-- Opening Marker --
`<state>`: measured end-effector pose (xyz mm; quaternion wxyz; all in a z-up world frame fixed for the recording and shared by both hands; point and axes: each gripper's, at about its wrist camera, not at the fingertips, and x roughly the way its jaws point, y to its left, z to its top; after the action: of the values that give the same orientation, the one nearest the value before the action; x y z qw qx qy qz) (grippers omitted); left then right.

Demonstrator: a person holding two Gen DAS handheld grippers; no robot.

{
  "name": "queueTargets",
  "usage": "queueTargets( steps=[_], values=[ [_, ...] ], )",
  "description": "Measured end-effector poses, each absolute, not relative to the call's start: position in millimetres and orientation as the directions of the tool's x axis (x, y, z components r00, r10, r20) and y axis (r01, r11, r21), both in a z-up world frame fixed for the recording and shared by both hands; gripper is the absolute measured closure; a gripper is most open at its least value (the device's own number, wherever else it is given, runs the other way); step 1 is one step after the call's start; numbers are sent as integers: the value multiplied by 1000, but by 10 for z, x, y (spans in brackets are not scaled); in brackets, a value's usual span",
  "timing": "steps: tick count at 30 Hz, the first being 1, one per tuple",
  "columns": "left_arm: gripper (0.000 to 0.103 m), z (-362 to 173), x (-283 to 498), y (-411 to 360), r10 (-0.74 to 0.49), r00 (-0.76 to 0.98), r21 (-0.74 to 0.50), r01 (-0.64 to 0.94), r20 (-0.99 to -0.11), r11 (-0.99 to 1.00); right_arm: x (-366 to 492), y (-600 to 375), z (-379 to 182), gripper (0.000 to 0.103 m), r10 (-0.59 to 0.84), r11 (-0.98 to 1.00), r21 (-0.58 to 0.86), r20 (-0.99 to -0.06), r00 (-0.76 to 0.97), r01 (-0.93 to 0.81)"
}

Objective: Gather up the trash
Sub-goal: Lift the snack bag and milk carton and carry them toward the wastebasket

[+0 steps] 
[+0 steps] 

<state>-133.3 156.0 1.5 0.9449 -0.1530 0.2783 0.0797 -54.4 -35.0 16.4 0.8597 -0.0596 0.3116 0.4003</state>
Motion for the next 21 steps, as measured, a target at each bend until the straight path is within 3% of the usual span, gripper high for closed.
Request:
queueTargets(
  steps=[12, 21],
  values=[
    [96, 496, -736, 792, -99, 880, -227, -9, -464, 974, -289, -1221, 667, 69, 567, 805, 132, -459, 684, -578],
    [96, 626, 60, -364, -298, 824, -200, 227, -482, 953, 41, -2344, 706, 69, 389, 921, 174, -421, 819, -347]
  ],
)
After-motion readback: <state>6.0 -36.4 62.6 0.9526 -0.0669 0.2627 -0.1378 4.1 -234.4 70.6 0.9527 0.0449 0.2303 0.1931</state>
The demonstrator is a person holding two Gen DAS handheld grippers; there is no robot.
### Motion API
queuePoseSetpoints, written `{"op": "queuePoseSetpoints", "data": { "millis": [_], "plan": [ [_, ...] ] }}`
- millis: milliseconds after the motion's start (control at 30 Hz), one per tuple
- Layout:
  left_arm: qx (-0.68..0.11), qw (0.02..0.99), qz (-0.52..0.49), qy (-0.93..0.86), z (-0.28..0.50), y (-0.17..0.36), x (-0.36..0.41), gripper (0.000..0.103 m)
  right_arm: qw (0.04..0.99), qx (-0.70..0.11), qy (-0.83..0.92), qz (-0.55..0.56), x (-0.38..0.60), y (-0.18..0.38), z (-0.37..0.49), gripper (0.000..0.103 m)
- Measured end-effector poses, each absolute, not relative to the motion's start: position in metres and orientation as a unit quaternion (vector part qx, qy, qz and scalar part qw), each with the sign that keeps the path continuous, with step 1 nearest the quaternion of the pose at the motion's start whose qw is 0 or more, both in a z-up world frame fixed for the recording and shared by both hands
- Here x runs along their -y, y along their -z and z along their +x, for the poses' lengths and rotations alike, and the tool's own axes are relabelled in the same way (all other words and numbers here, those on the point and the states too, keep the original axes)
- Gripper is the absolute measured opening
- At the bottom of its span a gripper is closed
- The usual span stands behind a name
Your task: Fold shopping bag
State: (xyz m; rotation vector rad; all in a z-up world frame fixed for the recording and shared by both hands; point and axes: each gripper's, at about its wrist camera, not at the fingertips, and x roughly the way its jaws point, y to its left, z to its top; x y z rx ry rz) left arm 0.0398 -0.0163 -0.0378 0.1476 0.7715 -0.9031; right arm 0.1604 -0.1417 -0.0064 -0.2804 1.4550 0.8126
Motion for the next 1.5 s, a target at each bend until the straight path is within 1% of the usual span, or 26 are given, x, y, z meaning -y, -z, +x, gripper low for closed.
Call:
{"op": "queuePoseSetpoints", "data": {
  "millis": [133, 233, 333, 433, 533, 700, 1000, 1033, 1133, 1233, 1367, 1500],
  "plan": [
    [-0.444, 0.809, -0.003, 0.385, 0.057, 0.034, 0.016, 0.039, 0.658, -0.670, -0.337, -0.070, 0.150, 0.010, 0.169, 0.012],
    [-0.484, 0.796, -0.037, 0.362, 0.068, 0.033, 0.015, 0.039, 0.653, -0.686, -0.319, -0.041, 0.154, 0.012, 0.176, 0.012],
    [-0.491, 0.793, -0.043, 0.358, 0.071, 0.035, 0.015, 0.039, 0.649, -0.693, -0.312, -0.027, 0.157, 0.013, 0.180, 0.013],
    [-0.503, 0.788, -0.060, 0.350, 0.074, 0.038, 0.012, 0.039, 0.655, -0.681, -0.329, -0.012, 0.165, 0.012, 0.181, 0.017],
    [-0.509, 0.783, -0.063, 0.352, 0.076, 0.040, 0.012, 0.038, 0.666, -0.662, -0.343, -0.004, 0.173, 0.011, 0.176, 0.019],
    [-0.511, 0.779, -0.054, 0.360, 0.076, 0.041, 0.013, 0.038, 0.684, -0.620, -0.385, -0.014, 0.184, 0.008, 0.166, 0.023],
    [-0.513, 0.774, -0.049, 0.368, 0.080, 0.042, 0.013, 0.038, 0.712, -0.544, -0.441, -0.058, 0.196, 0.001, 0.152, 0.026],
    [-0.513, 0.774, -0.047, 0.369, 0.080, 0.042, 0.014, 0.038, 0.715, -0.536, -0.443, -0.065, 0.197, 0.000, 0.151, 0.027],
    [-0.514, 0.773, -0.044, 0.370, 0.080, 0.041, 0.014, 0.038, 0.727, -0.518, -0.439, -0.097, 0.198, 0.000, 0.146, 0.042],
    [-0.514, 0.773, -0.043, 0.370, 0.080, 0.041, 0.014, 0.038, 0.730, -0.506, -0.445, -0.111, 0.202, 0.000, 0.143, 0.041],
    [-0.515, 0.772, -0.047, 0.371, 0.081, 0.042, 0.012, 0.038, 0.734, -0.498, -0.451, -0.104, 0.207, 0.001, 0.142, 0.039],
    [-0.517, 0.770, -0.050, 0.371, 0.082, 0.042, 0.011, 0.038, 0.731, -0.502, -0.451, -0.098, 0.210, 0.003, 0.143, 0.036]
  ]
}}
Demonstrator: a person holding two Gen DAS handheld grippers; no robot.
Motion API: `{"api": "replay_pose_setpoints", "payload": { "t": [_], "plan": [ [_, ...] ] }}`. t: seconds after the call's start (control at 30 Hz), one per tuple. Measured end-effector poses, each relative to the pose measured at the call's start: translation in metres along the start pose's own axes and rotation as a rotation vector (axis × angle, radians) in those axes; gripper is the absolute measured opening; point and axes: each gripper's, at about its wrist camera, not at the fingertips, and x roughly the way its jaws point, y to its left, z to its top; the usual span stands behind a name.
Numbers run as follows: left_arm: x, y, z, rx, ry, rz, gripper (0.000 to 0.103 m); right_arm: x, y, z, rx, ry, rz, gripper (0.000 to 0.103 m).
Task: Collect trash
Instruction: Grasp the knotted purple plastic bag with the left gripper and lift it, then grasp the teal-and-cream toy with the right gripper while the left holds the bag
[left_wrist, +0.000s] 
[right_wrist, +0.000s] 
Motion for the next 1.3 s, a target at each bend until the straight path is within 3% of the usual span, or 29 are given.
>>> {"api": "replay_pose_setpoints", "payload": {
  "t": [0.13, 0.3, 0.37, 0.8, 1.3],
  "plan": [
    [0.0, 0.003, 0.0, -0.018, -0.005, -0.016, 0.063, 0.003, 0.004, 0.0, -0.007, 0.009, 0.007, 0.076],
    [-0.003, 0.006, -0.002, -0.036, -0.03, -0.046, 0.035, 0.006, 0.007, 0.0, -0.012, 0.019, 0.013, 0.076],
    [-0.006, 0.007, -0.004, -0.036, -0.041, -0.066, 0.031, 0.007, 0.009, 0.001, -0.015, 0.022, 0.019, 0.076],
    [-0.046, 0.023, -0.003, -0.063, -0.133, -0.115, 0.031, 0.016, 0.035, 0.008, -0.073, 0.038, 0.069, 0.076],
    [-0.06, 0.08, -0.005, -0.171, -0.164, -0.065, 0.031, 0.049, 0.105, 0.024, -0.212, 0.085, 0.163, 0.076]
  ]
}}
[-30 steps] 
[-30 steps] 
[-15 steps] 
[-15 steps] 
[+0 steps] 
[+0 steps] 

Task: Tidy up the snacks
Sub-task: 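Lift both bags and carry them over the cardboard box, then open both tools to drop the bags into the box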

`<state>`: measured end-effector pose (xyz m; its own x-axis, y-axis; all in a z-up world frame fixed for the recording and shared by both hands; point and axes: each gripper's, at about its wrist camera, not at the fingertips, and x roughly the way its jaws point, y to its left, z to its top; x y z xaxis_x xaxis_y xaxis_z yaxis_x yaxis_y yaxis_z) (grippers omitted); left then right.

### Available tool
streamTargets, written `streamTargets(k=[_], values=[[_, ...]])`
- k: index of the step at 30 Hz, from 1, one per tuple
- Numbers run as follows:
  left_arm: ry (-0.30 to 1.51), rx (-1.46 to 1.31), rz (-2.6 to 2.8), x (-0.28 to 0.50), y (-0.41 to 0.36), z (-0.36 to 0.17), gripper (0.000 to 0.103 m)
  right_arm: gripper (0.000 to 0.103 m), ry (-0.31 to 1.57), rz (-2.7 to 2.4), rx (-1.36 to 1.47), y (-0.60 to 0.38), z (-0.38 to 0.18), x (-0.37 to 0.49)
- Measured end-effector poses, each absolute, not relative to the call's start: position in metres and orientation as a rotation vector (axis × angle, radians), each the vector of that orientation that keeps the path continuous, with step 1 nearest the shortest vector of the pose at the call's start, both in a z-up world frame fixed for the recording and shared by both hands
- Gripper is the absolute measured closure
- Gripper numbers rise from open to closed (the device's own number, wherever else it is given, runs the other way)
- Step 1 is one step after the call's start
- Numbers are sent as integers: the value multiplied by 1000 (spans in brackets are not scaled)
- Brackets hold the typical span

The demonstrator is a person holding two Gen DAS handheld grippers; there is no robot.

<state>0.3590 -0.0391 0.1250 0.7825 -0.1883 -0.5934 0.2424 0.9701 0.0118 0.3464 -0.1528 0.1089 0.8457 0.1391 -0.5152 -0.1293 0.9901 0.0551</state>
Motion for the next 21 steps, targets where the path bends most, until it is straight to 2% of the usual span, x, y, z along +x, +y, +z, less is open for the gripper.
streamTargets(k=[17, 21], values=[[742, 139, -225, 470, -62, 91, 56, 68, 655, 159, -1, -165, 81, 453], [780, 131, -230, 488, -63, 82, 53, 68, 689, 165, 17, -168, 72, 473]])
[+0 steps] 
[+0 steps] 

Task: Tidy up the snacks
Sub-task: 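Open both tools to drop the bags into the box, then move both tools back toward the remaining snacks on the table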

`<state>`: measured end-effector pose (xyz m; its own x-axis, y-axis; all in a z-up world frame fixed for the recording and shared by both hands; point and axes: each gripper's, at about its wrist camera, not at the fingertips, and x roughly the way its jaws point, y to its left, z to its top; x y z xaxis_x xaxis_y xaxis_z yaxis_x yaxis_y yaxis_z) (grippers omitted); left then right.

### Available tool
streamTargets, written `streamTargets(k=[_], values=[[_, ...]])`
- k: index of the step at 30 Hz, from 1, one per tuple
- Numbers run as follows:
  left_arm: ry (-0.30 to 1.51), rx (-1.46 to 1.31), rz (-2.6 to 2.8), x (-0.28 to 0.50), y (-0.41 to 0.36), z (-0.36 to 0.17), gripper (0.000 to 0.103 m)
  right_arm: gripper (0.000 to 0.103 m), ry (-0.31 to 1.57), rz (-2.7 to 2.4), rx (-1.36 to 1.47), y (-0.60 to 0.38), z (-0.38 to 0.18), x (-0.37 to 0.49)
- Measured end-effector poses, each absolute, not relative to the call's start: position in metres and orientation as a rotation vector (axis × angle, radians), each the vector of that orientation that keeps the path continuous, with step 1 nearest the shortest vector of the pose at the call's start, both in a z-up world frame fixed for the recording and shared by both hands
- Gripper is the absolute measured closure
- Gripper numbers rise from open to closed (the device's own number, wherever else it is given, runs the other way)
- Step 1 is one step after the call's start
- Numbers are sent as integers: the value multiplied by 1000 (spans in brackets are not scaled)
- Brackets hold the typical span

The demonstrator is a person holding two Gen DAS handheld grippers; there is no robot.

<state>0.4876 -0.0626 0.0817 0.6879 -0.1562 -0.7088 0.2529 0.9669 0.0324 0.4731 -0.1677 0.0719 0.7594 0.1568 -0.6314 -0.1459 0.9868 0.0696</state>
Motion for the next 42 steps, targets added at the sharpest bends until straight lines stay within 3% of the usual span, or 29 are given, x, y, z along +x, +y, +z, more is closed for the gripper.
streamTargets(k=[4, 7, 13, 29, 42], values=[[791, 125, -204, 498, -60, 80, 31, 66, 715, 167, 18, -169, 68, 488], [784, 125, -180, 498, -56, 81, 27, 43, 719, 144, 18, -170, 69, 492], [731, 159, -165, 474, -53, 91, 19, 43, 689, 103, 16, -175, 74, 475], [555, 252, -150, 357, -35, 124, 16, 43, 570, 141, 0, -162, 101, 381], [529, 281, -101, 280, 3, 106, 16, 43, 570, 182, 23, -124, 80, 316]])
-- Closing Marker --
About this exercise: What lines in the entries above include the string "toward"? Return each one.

The completed task:
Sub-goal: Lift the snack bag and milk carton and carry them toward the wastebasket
Sub-task: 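Open both tools to drop the bags into the box, then move both tools back toward the remaining snacks on the table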

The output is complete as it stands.